Task item — For the data below, give again exactly the lines from the one containing "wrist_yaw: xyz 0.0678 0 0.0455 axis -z" through the one containing "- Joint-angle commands", both ends included, and no others.

Exercise material —

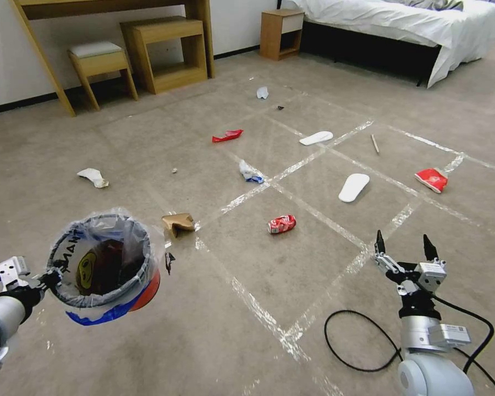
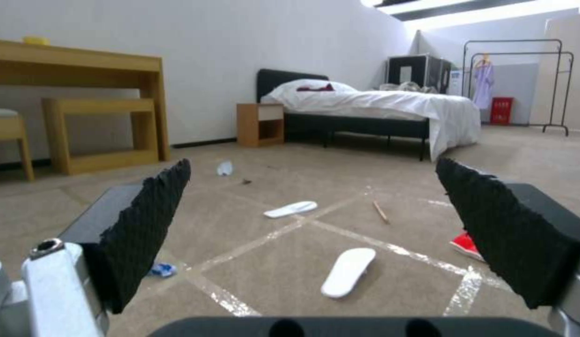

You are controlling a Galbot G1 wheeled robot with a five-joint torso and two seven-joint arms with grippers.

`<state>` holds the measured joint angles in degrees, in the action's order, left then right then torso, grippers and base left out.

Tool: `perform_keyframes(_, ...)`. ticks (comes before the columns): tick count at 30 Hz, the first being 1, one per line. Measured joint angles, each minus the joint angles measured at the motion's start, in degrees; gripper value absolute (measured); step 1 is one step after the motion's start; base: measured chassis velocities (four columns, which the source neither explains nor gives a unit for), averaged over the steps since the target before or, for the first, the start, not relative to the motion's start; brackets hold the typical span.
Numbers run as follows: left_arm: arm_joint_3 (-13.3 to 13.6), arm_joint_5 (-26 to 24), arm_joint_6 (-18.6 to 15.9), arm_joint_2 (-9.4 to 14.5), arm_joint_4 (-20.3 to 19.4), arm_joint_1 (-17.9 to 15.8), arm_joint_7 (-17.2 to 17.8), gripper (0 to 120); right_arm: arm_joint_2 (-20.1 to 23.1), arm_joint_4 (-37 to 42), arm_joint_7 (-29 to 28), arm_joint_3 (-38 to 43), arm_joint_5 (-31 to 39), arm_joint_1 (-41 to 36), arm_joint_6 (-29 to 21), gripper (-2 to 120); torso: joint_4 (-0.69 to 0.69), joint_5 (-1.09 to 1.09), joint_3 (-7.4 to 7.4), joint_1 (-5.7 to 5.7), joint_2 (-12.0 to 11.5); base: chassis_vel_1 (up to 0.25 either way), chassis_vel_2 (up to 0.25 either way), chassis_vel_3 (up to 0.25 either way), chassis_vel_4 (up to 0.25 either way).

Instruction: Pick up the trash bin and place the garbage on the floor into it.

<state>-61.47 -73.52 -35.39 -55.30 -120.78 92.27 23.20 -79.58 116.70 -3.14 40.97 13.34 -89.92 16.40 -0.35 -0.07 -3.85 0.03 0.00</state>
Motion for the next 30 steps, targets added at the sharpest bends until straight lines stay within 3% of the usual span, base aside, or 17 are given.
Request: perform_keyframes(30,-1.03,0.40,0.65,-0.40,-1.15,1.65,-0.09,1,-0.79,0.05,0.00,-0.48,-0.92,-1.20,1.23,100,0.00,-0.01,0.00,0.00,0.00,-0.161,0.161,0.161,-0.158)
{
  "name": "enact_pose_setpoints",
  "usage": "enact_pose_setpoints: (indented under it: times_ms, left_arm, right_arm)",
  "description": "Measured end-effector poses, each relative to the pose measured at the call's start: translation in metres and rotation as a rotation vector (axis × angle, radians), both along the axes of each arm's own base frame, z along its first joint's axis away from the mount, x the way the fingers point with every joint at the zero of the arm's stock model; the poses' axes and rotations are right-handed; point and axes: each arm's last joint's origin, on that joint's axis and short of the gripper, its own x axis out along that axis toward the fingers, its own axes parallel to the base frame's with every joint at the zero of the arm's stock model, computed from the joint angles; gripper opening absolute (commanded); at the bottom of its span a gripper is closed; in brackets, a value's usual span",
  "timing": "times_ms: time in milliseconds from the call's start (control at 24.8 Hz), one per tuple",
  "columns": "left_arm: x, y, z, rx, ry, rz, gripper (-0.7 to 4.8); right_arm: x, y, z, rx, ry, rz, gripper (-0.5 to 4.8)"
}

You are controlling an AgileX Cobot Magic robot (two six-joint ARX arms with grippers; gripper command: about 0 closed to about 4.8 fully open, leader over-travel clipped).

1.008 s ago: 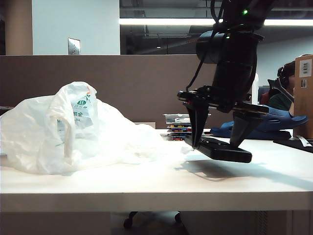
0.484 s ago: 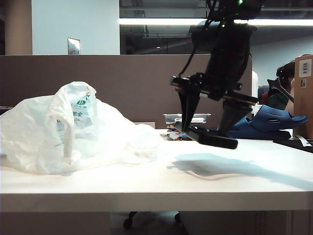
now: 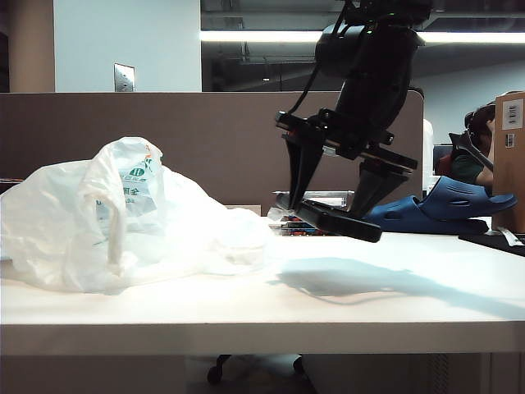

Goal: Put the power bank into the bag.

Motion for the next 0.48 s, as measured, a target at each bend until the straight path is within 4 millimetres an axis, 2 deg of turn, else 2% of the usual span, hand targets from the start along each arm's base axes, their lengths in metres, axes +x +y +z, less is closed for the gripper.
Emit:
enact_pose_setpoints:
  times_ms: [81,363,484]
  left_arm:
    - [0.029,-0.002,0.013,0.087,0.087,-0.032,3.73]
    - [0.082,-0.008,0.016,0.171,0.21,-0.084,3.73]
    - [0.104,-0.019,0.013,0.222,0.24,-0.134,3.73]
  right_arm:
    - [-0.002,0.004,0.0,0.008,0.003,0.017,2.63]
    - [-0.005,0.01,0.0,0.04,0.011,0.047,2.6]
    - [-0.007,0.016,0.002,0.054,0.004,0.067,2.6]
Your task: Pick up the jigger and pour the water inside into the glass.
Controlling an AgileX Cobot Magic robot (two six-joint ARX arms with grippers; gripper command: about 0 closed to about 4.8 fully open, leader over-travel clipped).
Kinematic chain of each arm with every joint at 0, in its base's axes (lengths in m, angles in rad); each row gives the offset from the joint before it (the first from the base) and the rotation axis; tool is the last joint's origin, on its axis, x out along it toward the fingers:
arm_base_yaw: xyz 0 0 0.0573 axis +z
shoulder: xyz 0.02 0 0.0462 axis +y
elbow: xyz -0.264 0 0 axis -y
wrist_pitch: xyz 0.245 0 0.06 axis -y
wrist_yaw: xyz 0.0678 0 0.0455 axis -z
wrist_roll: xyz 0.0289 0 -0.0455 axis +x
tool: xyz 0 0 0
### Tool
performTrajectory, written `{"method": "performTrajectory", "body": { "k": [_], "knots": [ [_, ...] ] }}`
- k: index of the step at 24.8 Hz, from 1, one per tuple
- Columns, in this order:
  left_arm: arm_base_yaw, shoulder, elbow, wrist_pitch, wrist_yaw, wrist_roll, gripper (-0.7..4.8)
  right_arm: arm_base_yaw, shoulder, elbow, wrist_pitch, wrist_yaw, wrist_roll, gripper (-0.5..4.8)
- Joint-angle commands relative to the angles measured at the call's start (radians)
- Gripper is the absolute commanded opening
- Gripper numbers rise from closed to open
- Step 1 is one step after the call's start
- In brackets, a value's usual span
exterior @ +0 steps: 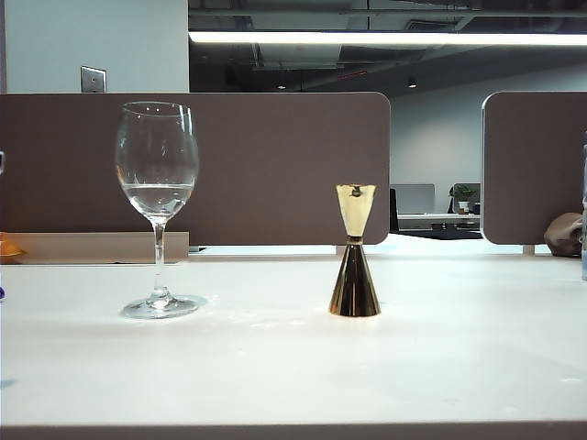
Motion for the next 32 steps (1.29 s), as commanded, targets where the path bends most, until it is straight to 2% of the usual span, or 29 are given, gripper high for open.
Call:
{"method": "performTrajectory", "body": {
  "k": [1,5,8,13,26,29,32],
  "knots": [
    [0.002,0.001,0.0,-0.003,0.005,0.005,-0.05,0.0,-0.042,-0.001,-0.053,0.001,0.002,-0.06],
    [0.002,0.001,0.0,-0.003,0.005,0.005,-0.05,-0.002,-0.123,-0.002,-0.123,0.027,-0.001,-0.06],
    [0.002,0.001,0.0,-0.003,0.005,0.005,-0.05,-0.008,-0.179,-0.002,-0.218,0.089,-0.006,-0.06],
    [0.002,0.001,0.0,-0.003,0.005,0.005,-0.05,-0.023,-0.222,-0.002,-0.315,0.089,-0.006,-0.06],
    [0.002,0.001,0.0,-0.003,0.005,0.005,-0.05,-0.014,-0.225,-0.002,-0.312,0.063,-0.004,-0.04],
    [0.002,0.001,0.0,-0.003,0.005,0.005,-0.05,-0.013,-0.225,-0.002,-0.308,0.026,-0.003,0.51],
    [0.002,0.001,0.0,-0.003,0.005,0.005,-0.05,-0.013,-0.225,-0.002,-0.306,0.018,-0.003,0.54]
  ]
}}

Answer to the exercise —
wrist_yaw: xyz 0.0678 0 0.0455 axis -z
wrist_roll: xyz 0.0289 0 -0.0455 axis +x
tool: xyz 0 0 0
### Tool
performTrajectory, written `{"method": "performTrajectory", "body": { "k": [_], "knots": [ [_, ...] ] }}`
- k: index of the step at 24.8 Hz, from 1, one per tuple
- Columns, in this order:
  left_arm: arm_base_yaw, shoulder, elbow, wrist_pitch, wrist_yaw, wrist_roll, gripper (-0.7..4.8)
  right_arm: arm_base_yaw, shoulder, elbow, wrist_pitch, wrist_yaw, wrist_roll, gripper (-0.5..4.8)
- Joint-angle commands relative to the angles measured at the call's start (radians)

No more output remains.